NeuroDesk / neurocontainers

The containers can be used in combination with our transparent singularity or neurocommand tool, that wrap the executables inside a container to make them easily available for pipelines
https://www.neurodesk.org
MIT License
20 stars 52 forks source link

New container relion 4.0.1.sm61 #620

Closed vnm-neurodesk closed 2 months ago

vnm-neurodesk commented 7 months ago

There is a new container by @stebo85, use this command to test:

bash /neurocommand/local/fetch_and_run.sh relion 4.0.1.sm61 20240318

If test was successful, then add to apps.json to release: https://github.com/NeuroDesk/neurocommand/edit/main/neurodesk/apps.json

Please close this issue when completed :)

stebo85 commented 7 months ago

@vennand - could you test this container and see if it all works as expected?

vennand commented 7 months ago

How do I transfer data to the neurodesktop to test? It opens as expected, but I need to launch a job to know if it'll work.

stebo85 commented 7 months ago

Are you running neurodesktop locally in docker? If yes, you have a shared directory between the desktop and the host.

Alternatively you can drag and drop files on the desktop and guacamole will upload the file (has to be one file, can't be a directory)

vennand commented 7 months ago

I'm trying locally in docker, and I just noticed the directory, thanks!

Is it possible to do a GPU passthrough with the local docker? I'm pretty sure I won't be able to test if the GPU settings work otherwise. Though so far, there was no error message saying it was CPU only.

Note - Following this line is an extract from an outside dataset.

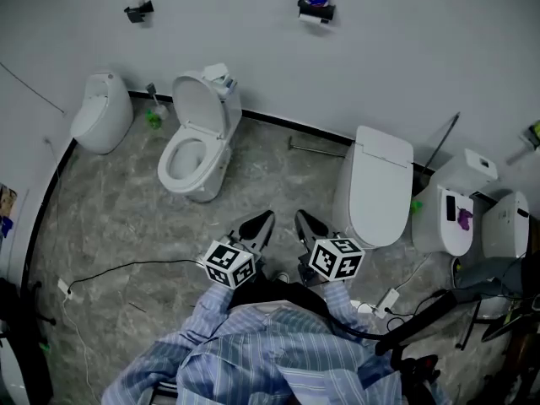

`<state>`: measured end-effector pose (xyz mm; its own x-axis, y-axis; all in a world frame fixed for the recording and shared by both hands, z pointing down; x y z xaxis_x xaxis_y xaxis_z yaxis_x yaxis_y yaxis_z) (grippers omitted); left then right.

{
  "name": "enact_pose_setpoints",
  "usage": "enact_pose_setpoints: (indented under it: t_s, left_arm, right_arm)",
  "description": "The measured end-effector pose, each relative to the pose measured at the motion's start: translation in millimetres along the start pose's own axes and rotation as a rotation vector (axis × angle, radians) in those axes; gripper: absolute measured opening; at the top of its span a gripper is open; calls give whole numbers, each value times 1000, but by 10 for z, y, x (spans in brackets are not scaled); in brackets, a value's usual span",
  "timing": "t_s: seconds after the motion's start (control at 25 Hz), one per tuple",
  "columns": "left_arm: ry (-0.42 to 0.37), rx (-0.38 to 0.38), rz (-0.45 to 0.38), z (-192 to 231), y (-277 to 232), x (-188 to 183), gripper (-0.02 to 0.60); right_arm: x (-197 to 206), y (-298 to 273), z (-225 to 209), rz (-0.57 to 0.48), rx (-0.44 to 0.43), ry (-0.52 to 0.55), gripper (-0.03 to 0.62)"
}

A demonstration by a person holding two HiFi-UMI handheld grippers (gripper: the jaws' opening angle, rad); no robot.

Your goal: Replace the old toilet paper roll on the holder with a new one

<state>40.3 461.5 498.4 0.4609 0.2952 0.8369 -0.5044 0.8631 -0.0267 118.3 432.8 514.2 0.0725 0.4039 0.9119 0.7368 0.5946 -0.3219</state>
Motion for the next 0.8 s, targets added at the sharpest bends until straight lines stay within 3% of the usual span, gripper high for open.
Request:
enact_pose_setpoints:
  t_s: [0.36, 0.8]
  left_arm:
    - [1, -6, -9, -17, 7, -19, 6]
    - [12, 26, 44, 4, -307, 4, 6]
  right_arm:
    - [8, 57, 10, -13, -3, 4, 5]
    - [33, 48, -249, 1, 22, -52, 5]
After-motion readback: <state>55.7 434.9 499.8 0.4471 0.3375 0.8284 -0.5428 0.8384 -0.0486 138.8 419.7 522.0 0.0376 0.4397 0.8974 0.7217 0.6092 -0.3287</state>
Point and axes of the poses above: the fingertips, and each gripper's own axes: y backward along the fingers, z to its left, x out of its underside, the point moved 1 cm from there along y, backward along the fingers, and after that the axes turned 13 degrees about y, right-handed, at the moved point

Though I'm not convinced it compiled with GPU support if the machine that built the container didn't have a GPU. With the new version of relion (ver5.0), they explicitly state that the compiler tries to detect a GPU, and if not, compiles for CPU only, even if the a GPU architecture is provided.

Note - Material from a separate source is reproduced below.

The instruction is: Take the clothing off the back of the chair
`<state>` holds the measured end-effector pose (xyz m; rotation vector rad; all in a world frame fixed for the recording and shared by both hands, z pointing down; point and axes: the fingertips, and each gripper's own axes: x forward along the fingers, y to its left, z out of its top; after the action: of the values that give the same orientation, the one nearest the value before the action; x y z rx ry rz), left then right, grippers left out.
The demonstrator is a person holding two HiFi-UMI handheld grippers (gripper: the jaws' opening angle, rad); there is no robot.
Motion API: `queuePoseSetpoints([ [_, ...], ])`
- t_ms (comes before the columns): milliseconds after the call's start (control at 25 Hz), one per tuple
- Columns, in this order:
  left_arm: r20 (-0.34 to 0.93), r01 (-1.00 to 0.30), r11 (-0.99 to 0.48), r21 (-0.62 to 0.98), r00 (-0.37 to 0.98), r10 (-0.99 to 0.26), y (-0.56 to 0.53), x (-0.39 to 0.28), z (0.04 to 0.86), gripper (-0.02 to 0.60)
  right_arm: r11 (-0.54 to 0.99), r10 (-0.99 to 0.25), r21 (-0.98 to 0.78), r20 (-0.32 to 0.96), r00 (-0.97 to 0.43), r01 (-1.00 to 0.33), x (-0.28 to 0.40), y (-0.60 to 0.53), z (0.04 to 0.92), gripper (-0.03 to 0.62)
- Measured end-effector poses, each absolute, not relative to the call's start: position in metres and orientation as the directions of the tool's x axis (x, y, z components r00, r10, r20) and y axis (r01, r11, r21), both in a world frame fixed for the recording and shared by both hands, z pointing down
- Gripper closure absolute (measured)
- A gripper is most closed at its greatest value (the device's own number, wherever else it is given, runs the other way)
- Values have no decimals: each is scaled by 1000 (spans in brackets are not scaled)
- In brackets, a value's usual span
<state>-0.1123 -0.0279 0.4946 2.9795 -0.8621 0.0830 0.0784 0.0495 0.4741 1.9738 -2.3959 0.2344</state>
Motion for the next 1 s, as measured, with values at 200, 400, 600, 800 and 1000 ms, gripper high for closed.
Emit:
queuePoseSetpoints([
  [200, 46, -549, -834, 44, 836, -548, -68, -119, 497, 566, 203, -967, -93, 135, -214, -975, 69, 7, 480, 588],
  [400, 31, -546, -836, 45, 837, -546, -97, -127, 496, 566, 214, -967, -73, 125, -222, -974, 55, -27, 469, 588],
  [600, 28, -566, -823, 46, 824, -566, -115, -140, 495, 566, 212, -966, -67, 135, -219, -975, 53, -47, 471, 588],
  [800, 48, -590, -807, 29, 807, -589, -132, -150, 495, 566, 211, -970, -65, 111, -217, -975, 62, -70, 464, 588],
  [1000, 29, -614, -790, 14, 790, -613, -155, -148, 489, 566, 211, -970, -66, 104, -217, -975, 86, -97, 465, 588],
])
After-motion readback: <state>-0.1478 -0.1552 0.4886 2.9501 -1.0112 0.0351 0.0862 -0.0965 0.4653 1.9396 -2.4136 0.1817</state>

stebo85 commented 7 months ago

Dear @vennand

yes, you can pass your GPU into the docker container:

sudo docker run \
  --shm-size=1gb -it --privileged --user=root --name neurodesktop \
  -v ~/neurodesktop-storage:/neurodesktop-storage \
  -e NB_UID="$(id -u)" -e NB_GID="$(id -g)" \
  --gpus all \
  -p 8888:8888 -e NEURODESKTOP_VERSION=2024-01-12 \
  vnmd/neurodesktop:2024-01-12

to check if it worked, run nvidia-smi in the desktop container afterwards

that would be annoying if it needs a GPU to compile. We do not have the ability to run a GPU node for building containers.

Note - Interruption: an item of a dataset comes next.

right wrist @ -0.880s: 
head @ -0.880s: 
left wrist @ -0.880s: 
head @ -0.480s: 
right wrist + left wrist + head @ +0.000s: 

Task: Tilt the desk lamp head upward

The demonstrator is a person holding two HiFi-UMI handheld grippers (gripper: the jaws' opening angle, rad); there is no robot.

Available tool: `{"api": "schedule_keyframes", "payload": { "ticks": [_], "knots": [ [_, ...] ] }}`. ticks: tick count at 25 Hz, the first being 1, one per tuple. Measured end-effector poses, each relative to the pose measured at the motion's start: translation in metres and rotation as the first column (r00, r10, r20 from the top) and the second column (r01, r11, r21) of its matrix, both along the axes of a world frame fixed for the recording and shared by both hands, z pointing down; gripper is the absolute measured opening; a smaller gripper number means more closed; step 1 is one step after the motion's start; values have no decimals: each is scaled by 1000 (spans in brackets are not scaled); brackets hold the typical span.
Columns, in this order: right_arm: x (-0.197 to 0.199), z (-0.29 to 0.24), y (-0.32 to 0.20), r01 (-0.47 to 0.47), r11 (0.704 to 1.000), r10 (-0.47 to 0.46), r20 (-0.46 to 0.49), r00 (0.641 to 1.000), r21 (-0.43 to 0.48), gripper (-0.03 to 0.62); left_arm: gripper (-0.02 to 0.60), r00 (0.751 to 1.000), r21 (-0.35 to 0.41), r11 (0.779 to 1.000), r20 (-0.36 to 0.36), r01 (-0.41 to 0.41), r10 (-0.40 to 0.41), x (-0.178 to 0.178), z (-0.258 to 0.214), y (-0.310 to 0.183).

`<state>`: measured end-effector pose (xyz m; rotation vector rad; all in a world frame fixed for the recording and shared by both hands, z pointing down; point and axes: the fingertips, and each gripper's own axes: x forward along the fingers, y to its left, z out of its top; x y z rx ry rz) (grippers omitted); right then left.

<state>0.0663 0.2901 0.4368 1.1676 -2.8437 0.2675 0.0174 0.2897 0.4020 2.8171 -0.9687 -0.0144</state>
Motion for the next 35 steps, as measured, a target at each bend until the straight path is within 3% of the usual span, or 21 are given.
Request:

vennand commented 7 months ago

We might just be limited to version 4 for now then. As far as I can tell, version 5 is still in beta, so it might not be advisable to use it for research anyway.

I tried running your command, but I get the following error message docker: Error response from daemon: could not select device driver "" with capabilities: [[gpu]]. ERRO[0000] error waiting for container: context canceled

Didn't find anything relevant with a very quick Google. Any idea what could cause this?

Also, I won't be able to touch this until the 16th of April unfortunately, but I plan on getting back to it.

stebo85 commented 7 months ago

Dear @vennand

Did you install the nvidia-container-toolkit beforehand?

#RHEL/CentOS (yum-based)
sudo yum install nvidia-container-toolkit -y
#Ubuntu/Debian (apt-based)
sudo apt install nvidia-container-toolkit -y
vennand commented 7 months ago

I had not, but I get the same error after installing it

stebo85 commented 7 months ago

what are you getting when you run nvidia-smi on your host system?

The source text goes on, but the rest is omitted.